Katalog objawów, które mogą wskazywać na boreliozę jest bardzo długi. Chorób, które „naśladuje” borelioza także nie można określić jedną liczbą. Powstaje zasadnicze pytanie, na jakie objawy i na jakie choroby zwrócić szczególną uwagę, tak aby w możliwie prosty sposób wskazać, że możemy mieć do czynienia z boreliozą.
W poprzednim wpisie wymieniłem kilka objawów i kilka chorób (na wykresach kołowych), które dziś bardziej szczegółowo opiszę.

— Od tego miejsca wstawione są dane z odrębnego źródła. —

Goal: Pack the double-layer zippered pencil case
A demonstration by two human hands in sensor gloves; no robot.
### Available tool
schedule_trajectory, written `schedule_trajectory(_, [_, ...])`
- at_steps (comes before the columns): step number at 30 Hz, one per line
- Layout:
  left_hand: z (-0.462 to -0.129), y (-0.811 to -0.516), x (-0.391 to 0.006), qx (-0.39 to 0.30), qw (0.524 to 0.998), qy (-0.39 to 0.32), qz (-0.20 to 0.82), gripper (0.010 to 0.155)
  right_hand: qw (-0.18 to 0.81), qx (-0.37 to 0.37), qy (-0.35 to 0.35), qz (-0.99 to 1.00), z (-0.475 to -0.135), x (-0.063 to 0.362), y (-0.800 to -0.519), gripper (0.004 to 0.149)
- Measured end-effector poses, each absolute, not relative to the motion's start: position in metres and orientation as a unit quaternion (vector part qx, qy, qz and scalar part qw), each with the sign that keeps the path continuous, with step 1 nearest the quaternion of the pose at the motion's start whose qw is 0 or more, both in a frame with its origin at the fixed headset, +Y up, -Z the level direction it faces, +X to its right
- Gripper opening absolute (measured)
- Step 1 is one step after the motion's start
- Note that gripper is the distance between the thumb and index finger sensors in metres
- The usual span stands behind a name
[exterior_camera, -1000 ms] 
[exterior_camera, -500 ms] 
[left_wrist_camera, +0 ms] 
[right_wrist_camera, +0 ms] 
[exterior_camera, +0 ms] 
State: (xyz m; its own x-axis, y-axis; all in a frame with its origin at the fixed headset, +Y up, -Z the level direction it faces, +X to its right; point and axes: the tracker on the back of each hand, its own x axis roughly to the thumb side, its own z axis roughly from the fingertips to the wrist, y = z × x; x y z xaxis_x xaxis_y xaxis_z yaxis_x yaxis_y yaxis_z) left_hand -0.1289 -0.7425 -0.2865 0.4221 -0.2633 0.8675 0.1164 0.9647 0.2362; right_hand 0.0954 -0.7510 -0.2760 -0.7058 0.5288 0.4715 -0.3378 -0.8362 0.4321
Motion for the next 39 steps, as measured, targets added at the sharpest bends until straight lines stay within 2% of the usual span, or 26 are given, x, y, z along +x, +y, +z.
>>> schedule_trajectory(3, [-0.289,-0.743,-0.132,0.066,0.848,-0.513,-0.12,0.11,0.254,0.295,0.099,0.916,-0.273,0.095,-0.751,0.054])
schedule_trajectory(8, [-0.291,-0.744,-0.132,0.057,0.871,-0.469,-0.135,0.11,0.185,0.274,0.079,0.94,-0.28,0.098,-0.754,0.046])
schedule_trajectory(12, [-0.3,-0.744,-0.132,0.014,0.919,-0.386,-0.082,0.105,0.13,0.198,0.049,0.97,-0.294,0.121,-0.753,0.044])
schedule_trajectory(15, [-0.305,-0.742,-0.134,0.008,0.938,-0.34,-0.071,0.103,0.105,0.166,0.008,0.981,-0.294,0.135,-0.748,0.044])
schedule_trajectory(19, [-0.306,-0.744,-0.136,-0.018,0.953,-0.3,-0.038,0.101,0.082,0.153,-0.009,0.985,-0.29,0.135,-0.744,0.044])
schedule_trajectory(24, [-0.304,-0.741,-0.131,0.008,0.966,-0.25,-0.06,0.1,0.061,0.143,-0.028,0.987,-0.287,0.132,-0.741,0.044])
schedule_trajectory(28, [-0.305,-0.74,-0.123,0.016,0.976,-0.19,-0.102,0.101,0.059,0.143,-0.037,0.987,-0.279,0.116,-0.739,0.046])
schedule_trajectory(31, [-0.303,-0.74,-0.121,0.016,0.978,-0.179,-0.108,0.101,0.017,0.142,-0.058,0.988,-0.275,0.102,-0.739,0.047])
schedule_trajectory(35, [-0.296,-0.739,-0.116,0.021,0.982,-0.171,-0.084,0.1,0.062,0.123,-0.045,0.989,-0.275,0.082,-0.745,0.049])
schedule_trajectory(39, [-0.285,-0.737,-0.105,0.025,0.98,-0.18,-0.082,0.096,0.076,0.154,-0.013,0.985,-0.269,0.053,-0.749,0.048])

Chciałbym przedstawiając „tzw. mini katalog boreliozy” wspomnieć również o tym, że borelioza atakuje zarówno organy jak i układy.
Borelioza a reumatyzm
Reumatyzm to choroba powszechnie kojarzona z bólem stawów. Nie chciałbym w tym miejscu opisywać szczegółowo wszystkich objawów, które mogą wskazywać na reumatyzm, lecz chciałbym przedstawić to z perspektywy doświadczeń naszego Centrum.
Powszechność bólu stawów jest bardzo duża. Czas ich występowania u poszczególnych osób jest różny. Są to przedziały czasowe od kliku miesięcy do kilkunastu lat. Czyli mamy do czynienia z sytuacją przewlekłej choroby, która może się okazać nie tą właściwą chorobą na którą faktycznie choruje dana osoba. Osoby leczone przez np. 10 lat na reumatyzm po właściwej diagnozie, (o której będziemy pisać na naszym blogu) i zastosowaniu katalogu właściwych terapii (o których także będziemy pisać na naszym blogu) odzyskują zdrowie – mogą normalnie się poruszać, bez przeszywającego bólu zarówno kończyn górnych jak i dolnych. Wracają do zdrowia i normalnej aktywności fizycznej. Mogą np. jeździć rowerem, często na długie wyprawy rowerowe, ponieważ uwielbiają taki aktywny wypoczynek. Takie sytuacje, które doświadczamy z naszymi klientami to największa satysfakcja z pracy, którą codziennie wykonujemy dając nadzieję na powrót do zdrowia.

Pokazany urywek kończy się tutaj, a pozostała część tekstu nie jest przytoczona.